Suleman, an art professor in Karachi’s Indus Valley School of Art and Architecture, told ARTnews, the biennale “has completely ditched me as an artist and abandoned my work.”
The biennial said in a statement, “We feel that despite the artist’s perspective, it is not compatible with the ethos of KB19 whose theme is ‘Ecology and the Environment,’ and feel that politicizing the platform will go against our efforts to bring art into the public and drawing artists from the fringe to the mainstream cultural discourse.”
In response to the removal, artists and human rights activists across the country have called on the biennial to address what they are calling censorship.
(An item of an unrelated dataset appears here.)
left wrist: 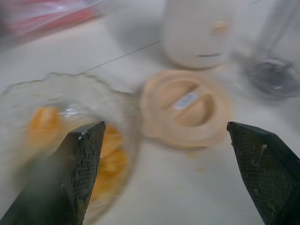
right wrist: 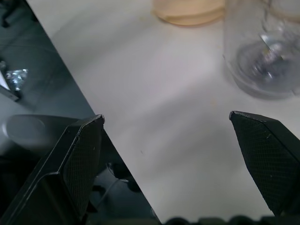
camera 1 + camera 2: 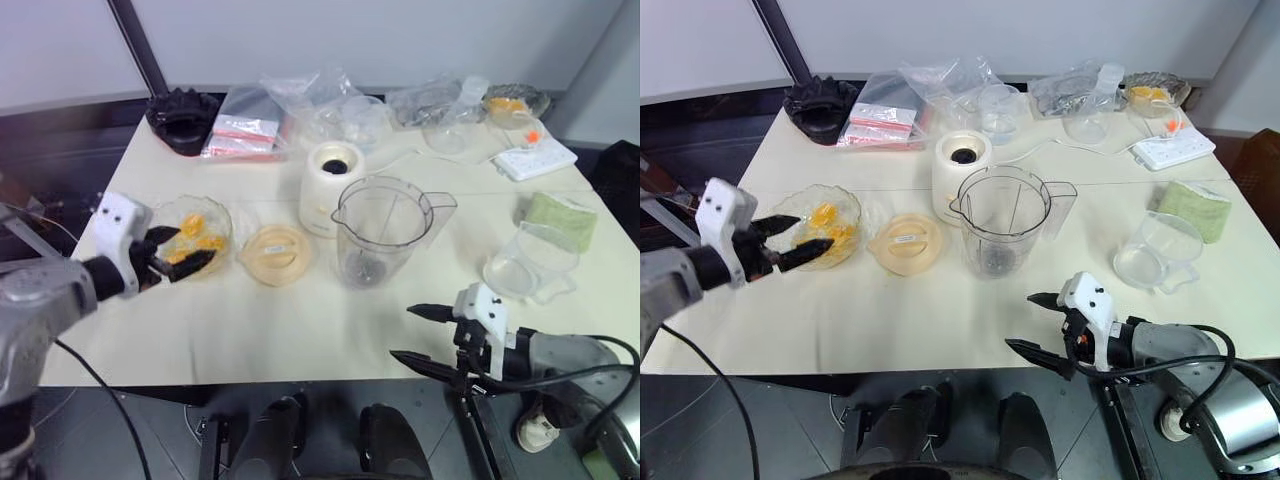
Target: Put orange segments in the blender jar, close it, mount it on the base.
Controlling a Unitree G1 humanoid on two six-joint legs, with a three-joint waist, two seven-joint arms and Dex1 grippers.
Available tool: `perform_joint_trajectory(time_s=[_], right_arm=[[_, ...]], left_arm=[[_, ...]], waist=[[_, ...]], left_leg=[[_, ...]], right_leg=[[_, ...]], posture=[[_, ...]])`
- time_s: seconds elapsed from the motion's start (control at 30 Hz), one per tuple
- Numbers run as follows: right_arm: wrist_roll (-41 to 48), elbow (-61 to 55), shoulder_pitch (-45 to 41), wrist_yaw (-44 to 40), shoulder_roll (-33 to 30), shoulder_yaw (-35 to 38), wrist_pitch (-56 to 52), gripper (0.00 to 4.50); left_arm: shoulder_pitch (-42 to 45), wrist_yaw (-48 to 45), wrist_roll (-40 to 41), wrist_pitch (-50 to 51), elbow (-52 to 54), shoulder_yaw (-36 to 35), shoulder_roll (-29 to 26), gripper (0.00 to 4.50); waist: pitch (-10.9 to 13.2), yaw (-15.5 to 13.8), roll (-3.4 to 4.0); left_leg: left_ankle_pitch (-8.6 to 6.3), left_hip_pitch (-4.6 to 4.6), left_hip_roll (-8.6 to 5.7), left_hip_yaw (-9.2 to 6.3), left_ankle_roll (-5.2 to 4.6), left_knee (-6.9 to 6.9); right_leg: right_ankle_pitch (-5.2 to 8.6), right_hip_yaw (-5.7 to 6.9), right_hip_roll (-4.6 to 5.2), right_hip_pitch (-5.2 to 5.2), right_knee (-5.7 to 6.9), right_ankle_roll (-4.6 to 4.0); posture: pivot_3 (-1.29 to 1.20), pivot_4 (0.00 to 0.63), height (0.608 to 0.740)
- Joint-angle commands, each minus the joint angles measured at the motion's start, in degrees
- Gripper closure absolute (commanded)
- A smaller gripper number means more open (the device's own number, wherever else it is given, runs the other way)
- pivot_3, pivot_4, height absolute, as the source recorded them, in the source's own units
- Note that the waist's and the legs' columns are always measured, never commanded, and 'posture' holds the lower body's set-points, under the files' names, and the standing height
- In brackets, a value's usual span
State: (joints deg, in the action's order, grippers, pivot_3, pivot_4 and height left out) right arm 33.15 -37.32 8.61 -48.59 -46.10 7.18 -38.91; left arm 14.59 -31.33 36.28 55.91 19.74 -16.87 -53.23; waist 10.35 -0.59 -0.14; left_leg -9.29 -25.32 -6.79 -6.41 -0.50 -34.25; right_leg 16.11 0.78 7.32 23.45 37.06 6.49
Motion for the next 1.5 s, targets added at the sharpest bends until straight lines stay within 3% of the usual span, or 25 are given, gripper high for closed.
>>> perform_joint_trajectory(time_s=[0.03,0.27,0.43,0.63,1.0,1.43,1.5], right_arm=[[2.3,-3.6,-1.7,1.1,0.6,-1.0,-1.2,0.0],[1.4,-3.9,-3.7,4.2,3.1,-5.1,-1.6,0.0],[9.0,-4.0,-7.0,7.6,6.6,-0.3,-4.1,0.0],[13.4,-6.9,-7.1,12.0,7.7,2.3,-5.7,0.0],[14.0,-8.4,-8.3,15.7,6.4,1.0,-6.9,0.0],[14.7,-9.2,-11.3,19.3,6.8,-0.6,-8.6,0.0],[14.8,-9.3,-11.3,19.6,6.8,-0.6,-8.6,0.0]], left_arm=[[6.5,4.8,-11.0,-0.8,-8.1,8.6,-2.8,0.17],[23.3,8.8,-24.8,-8.0,-28.9,20.9,4.8,0.17],[29.5,6.0,-31.4,-19.0,-47.0,26.4,10.7,0.17],[35.3,7.2,-36.0,-26.8,-61.5,26.3,14.8,0.17],[40.4,7.3,-42.2,-33.2,-72.8,27.2,18.3,0.17],[45.3,7.1,-41.8,-35.2,-89.2,22.1,21.4,0.17],[45.4,7.7,-42.5,-36.1,-90.2,22.1,21.4,0.71]], waist=[[0.0,-0.2,0.0],[0.1,-0.6,-0.58],[0.2,-0.1,-0.7],[0.3,-0.2,-0.95],[0.3,0.0,-1.0],[0.3,-0.1,-1.01],[0.3,-0.1,-1.01]], left_leg=[[0.0,0.0,0.0,0.01,0.0,0.0],[0.0,-0.02,-0.06,-0.02,0.01,-0.02],[0.03,-0.04,-0.07,-0.01,-0.03,-0.01],[0.07,-0.04,-0.06,-0.04,-0.1,-0.02],[0.08,-0.05,-0.18,-0.04,-0.11,-0.17],[0.06,-0.07,-0.2,-0.07,-0.13,-0.6],[0.03,-0.07,-0.19,-0.06,-0.1,-0.71]], right_leg=[[0.0,0.0,0.01,-0.01,-0.02,0.0],[-0.13,0.01,0.02,-0.04,-0.08,0.22],[-0.3,0.0,0.02,-0.01,-0.08,0.5],[-0.32,0.01,0.0,0.01,-0.04,0.53],[-0.43,0.01,0.05,-0.08,-0.02,0.72],[-0.52,0.09,-0.1,-0.26,0.06,0.88],[-0.53,0.09,-0.1,-0.3,0.05,0.9]], posture=[[0.0,0.15,0.74],[0.0,0.15,0.74],[0.0,0.15,0.74],[0.0,0.15,0.74],[0.0,0.15,0.74],[0.0,0.15,0.74],[0.0,0.15,0.74]])
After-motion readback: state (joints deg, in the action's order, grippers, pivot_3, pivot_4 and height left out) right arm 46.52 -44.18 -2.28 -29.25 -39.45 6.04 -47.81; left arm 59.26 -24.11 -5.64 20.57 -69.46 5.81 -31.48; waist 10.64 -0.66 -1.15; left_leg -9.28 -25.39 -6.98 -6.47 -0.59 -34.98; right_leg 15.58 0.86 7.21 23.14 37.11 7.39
On Monday, in a bid to save the exhibit, protesters staged a die-in among the tombstones that remained on view. Images of the protest spread widely on Twitter. By late Tuesday, Suleman’s entire Biennale work had been taken away from the exhibition.
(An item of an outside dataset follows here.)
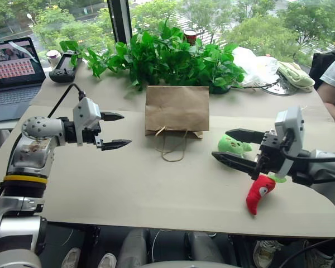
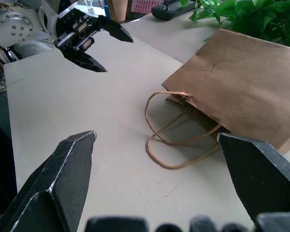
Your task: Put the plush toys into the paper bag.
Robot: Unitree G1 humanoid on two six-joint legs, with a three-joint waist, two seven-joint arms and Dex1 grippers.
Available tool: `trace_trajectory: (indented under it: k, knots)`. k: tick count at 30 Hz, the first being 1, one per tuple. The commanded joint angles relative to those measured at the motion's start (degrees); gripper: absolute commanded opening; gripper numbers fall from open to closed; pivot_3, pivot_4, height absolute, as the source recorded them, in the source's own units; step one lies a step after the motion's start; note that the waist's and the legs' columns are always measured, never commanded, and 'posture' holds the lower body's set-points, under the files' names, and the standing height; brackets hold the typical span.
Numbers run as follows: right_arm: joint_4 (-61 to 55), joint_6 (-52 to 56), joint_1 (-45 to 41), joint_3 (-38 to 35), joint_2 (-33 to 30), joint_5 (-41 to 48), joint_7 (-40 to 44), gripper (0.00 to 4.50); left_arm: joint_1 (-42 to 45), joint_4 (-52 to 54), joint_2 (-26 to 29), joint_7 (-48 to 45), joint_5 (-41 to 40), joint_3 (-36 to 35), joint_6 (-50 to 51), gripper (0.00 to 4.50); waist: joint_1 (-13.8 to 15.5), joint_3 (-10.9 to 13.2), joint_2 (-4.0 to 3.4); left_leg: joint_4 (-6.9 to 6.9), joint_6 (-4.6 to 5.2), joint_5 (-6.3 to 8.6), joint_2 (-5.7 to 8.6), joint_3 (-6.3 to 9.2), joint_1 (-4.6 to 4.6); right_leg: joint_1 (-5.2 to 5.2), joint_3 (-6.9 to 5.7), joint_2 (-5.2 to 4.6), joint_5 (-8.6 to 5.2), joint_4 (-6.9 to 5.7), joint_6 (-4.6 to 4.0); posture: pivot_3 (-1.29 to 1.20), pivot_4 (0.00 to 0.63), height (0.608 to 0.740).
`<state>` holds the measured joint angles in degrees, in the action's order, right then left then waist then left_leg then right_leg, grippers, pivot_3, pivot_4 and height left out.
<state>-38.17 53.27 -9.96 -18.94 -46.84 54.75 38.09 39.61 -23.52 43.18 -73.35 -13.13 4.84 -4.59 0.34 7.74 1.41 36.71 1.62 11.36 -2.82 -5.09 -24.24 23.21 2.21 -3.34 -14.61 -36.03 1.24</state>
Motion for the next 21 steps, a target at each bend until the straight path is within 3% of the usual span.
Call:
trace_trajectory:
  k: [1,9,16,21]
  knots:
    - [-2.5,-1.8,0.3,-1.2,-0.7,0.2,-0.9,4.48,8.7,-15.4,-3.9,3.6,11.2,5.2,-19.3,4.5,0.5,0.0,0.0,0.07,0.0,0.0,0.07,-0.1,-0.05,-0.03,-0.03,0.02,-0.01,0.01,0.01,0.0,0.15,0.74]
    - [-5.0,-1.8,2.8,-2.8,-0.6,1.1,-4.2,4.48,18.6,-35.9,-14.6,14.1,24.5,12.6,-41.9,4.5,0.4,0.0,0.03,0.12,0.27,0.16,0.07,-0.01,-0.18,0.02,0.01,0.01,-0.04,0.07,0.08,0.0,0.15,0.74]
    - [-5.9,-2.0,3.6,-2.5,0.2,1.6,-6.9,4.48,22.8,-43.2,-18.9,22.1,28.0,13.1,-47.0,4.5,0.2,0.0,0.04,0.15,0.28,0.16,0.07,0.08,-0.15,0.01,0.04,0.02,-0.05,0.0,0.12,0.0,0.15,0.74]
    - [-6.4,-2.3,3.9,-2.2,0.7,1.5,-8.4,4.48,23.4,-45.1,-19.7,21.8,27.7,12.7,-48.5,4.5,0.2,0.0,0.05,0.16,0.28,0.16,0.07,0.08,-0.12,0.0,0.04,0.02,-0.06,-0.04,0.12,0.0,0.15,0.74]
Amnesty International South Asia, a prominent human rights group, tweeted that the organization was “horrified by this disturbing attack on freedom of expression.” A Google Document penned by activists soon followed. “The censorship of Suleman’s work has made it clear to us that our public spaces are anything but free,” the activists wrote in their circulated statement. As of Tuesday, more than 100 artists have signed the open letter.
Suleman said that she witnessed controversies of this sort in Pakistan often, but that she had remained hopeful that there could one day be greater freedom of expression in her country. Now, however, she was less sure. “We have seen censorship in the past, but in recent years things had been better,” she said. “This opened my eyes again. This shows the power art has in a country like Pakistan—they couldn’t take it for even two hours. Pakistan can talk about air pollution and water pollution—but corruption of mind and memory? That will be censored.”